═════ DATA

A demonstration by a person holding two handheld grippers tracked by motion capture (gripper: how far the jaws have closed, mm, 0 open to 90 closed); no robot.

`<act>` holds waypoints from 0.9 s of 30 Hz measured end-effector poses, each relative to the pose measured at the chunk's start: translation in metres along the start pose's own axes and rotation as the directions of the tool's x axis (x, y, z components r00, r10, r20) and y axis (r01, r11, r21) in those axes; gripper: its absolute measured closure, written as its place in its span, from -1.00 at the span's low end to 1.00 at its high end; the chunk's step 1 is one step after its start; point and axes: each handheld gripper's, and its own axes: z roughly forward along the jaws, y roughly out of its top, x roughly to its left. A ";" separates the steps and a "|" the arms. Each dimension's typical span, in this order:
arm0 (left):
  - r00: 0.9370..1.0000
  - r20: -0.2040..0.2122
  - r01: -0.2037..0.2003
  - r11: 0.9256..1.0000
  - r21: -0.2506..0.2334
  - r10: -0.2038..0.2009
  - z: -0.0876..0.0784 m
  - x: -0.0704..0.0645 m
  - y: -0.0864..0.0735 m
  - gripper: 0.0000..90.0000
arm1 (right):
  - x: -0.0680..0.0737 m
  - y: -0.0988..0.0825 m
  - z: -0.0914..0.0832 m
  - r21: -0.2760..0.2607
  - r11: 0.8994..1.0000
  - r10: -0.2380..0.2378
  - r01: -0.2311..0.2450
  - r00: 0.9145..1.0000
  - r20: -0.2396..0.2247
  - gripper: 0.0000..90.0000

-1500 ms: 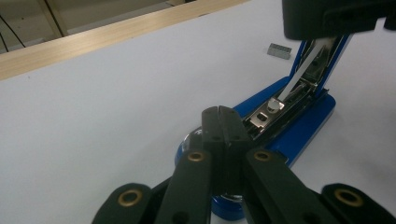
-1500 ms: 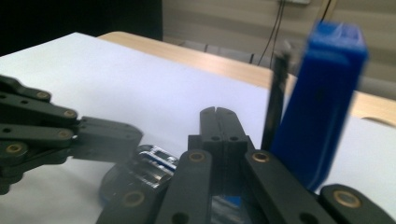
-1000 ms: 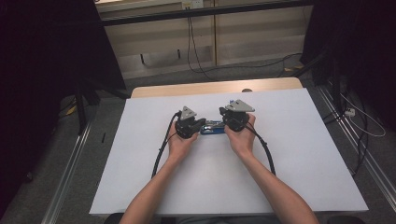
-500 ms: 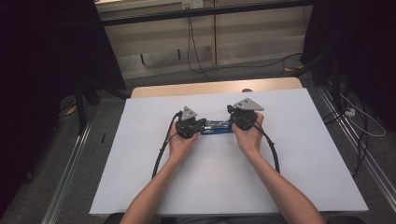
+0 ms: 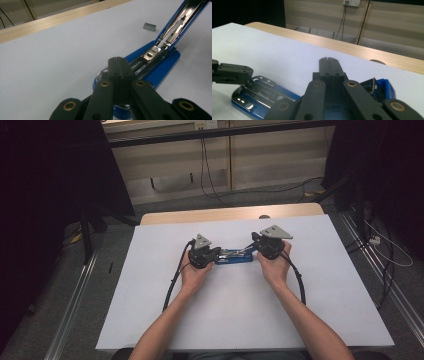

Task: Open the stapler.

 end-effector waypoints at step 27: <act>1.000 0.000 0.004 1.000 0.001 -0.004 0.000 0.000 0.000 1.00 | -0.025 -0.011 -0.016 0.039 0.999 0.005 -0.005 1.000 -0.022 1.00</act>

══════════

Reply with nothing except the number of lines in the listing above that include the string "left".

**ANSWER**
2